O episódio não é inédito, mas ganhou proporções alarmantes no início do ano. Transportadoras perderam janelas de entrega, produtores arcaram com custos extras de diária e o efeito cascata chegou ao transporte marítimo. O Arco Norte — rota que conecta o interior do país aos portos do Pará para exportação — mais uma vez mostrou que a expansão das lavouras não encontrou respaldo em infraestrutura equivalente.

Demurrage de US$ 40 mil por dia: o custo invisível do congestionamento

Enquanto os caminhões aguardavam no acostamento e nas vias locais ao redor dos terminais, os navios atracados também esperavam — e cobravam por isso. Segundo Jesualdo Silva, diretor-presidente da Associação Brasileira dos Terminais Portuários (ABTP), a demurrage — taxa cobrada pelo atraso na liberação do navio — chegou a US$ 40 mil por dia, valor repassado diretamente à carga e, consequentemente, ao produtor. O congestionamento rodoviário, portanto, não fica restrito à estrada: ele atravessa o portão do terminal e embarca junto com a soja.

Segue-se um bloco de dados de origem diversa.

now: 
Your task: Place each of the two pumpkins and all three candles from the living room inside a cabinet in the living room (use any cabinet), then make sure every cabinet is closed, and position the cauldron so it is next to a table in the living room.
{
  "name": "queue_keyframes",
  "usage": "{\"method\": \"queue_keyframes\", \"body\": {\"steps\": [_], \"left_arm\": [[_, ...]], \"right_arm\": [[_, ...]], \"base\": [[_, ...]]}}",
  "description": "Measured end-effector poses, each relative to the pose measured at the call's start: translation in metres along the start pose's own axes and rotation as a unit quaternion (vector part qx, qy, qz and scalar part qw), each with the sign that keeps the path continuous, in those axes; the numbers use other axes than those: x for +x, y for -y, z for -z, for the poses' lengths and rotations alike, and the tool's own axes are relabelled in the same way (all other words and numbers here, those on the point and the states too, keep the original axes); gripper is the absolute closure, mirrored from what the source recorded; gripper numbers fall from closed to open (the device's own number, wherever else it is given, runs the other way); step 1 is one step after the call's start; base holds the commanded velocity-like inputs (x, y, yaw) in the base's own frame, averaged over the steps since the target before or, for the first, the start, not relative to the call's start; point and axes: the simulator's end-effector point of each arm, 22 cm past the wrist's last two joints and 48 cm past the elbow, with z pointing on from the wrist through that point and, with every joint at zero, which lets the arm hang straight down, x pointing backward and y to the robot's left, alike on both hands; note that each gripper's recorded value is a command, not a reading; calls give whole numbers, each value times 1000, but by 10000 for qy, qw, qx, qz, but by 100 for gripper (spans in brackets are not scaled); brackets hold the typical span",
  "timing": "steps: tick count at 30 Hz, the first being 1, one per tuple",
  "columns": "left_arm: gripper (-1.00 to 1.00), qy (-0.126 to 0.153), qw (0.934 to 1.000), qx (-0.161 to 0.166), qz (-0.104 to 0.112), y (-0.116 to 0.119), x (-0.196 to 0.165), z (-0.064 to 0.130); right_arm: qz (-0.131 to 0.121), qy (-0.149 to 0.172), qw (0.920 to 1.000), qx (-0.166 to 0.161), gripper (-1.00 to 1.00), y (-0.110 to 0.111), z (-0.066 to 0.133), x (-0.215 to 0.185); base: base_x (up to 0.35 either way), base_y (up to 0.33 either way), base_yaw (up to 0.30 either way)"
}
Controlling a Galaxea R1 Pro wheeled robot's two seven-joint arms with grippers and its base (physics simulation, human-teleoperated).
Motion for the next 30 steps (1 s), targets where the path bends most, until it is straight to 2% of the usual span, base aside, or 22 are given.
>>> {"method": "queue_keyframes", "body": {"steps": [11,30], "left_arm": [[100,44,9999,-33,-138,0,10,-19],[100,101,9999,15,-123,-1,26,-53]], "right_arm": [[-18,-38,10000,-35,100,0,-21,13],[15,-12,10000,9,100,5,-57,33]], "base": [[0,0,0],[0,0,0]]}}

A formação das filas tem causas múltiplas e simultâneas: chuva, baixas condições de trafegabilidade, acidentes, fiscalizações e restrições operacionais nos acessos aos pátios. Quando um desses fatores entra em jogo, a velocidade de descarga cai, os veículos se acumulam e o congestionamento se retroalimenta. Quem está na fila passa a fazer parte do problema.

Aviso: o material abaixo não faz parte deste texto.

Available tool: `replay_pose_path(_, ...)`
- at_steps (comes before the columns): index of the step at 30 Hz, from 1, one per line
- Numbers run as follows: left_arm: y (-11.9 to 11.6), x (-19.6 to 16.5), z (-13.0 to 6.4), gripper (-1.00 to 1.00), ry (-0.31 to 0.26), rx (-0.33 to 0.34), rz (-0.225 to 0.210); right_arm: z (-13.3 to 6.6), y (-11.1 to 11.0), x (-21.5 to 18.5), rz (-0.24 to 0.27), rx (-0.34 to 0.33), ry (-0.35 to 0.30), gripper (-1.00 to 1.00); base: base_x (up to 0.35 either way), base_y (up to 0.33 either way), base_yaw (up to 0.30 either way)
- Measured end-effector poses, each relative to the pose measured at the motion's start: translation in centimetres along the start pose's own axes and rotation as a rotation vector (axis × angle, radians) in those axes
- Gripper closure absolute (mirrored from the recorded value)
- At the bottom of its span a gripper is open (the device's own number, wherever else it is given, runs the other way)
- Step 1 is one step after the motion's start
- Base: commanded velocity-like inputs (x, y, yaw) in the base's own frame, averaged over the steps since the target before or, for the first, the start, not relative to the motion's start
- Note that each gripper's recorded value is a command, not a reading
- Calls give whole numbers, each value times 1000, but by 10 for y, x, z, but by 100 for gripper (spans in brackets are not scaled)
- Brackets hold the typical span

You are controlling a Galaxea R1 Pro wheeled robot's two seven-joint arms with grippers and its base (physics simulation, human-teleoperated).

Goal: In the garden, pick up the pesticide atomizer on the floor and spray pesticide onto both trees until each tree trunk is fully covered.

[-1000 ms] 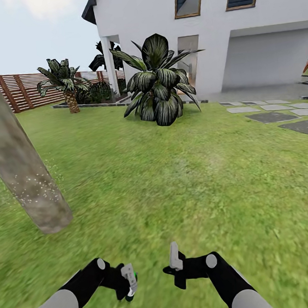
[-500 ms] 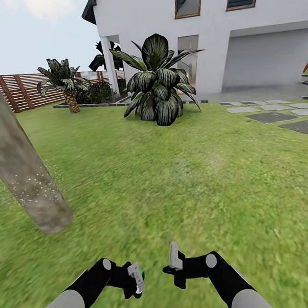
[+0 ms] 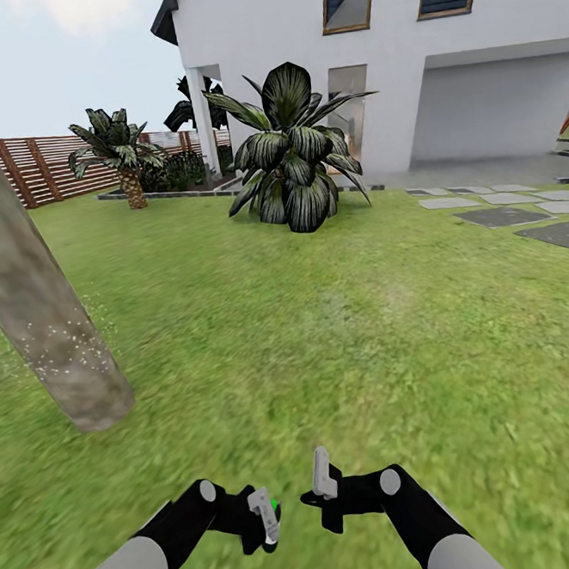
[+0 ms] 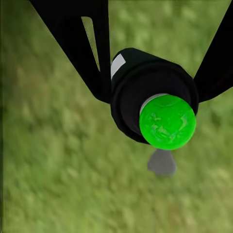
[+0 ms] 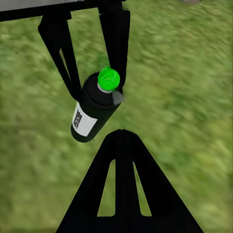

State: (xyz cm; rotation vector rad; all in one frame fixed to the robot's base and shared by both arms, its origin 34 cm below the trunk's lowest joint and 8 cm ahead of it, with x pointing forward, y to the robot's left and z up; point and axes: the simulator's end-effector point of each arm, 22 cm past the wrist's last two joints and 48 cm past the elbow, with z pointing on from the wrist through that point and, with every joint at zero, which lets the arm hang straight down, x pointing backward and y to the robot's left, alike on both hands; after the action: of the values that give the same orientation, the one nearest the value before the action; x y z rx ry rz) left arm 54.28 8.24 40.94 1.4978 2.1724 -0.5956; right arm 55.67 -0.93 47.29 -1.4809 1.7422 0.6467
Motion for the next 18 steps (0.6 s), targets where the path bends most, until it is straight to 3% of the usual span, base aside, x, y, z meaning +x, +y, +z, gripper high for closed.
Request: replay_pose_path(18, -11, -20, 8, 100, -32, 20, 11, 0, 0, 0, 0, 0, -1, 100, 0, 0, 0)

Infraestrutura precária como regra, não exceção

A Pesquisa CNT de Rodovias 2025, realizada pela Confederação Nacional do Transporte (CNT), revela que 81,3% dos 13,9 mil quilômetros de rodovias avaliados na região Norte foram classificados como regulares, ruins ou péssimos — levando em conta pavimento, sinalização e geometria das vias. Em outras palavras, o corredor que o agronegócio depende para exportar está em condições insatisfatórias na maior parte de sua extensão.

Para o presidente da CNT, Vander Costa, as filas deixaram de ser eventos pontuais e passaram a ser um problema estrutural. A entidade defende pátios de triagem, sistemas de agendamento de cargas e condomínios logísticos próximos aos terminais — medidas que exigem planejamento de longo prazo e não se resolvem em uma safra. "O país ainda não integrou de forma efetiva os modais de transporte", afirmou Costa, sintetizando um diagnóstico que o setor repete há anos sem ver solução concreta.

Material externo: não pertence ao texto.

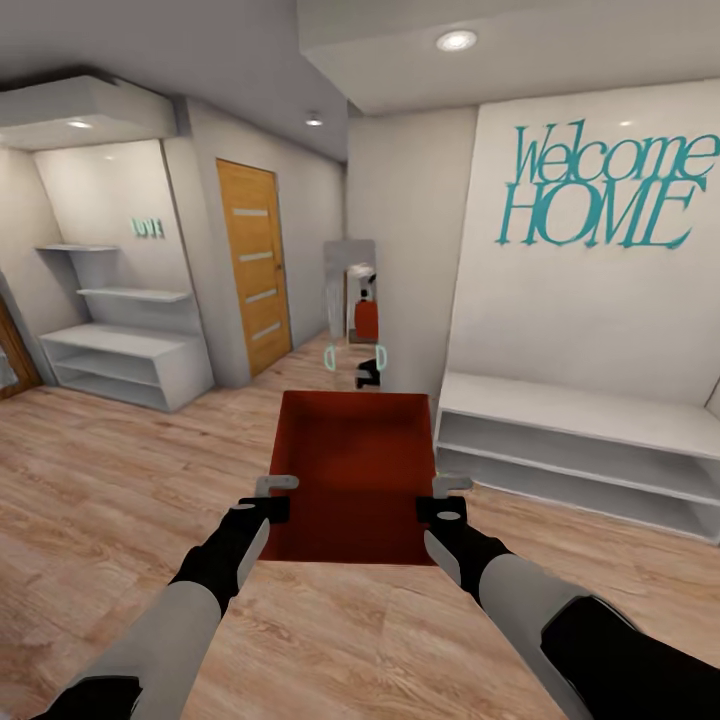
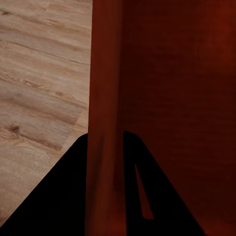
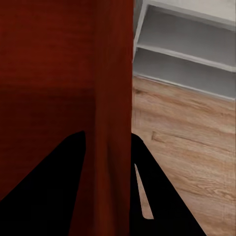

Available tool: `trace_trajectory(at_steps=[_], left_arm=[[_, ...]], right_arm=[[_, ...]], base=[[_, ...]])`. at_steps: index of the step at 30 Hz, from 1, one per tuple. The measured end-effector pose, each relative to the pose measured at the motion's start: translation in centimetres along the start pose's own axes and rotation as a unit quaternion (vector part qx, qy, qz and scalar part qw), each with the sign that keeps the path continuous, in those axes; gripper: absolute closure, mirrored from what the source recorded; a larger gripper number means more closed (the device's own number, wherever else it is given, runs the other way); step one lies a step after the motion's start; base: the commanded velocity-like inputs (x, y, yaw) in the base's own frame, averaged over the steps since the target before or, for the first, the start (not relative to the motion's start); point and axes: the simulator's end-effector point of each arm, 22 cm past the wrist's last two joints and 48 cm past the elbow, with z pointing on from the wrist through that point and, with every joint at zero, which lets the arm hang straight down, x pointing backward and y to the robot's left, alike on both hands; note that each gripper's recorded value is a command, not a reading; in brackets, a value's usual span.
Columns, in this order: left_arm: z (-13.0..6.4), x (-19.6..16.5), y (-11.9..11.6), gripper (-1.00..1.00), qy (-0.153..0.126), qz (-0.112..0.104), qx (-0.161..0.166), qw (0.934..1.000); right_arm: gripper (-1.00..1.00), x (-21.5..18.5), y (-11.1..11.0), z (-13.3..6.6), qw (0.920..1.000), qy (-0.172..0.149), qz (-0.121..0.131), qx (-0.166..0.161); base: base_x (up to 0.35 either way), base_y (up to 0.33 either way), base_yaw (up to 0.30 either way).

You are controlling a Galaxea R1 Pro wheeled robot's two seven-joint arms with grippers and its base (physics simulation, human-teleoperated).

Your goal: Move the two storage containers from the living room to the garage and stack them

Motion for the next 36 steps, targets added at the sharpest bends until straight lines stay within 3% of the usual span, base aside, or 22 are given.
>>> trace_trajectory(at_steps=[12,28,36], left_arm=[[0.0,0.0,-0.06,1.0,0.0,0.0,0.0,1.0],[-0.01,0.01,-0.05,1.0,0.0,0.0,0.0,1.0],[-0.01,0.01,-0.06,1.0,0.0,0.0,0.0,1.0]], right_arm=[[1.0,0.01,-0.06,0.01,1.0,0.0,0.0,0.0],[1.0,0.01,-0.05,0.01,1.0,0.001,0.0,0.0],[1.0,0.01,-0.06,0.01,1.0,0.001,0.0,0.0]], base=[[0.322,0.0,0.08],[0.322,0.0,0.251],[0.322,0.0,0.049]])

O impacto direto para o produtor sul-mato-grossense

Mato Grosso do Sul está no centro desse dilema. O estado é um dos maiores produtores de soja do país, e parte relevante da produção sul-mato-grossense percorre exatamente esse corredor — a BR-163 — em direção aos portos do Arco Norte. Quando o acesso a Miritituba trava, os efeitos chegam até as fazendas de Maracaju, Dourados, Sidrolândia e outras regiões produtoras do estado na forma de fretes mais caros, desconto no preço pago pela soja e incerteza na programação de entrega.

Lucas Beber, presidente da Aprosoja-MT, foi direto ao afirmar que o escoamento segue entre os principais entraves à competitividade do produtor. O CEO do MoveInfra, Ronei Glanzmann, apontou o desalinhamento entre a expansão da produção e a infraestrutura disponível como o nó central do problema. Enquanto o Brasil bate recordes de produção safra após safra, a estrutura para escoar essa produção segue dependente de estradas que não foram projetadas para o volume atual de caminhões — e que, em grande parte, ainda não receberam as melhorias necessárias para suportar as próximas colheitas.

A safra de 2026 passou, mas a próxima já está sendo planejada. E se nada mudar na infraestrutura logística entre um ciclo e outro, a fila de 40 quilômetros na BR-163 tem tudo para ser superada — para pior.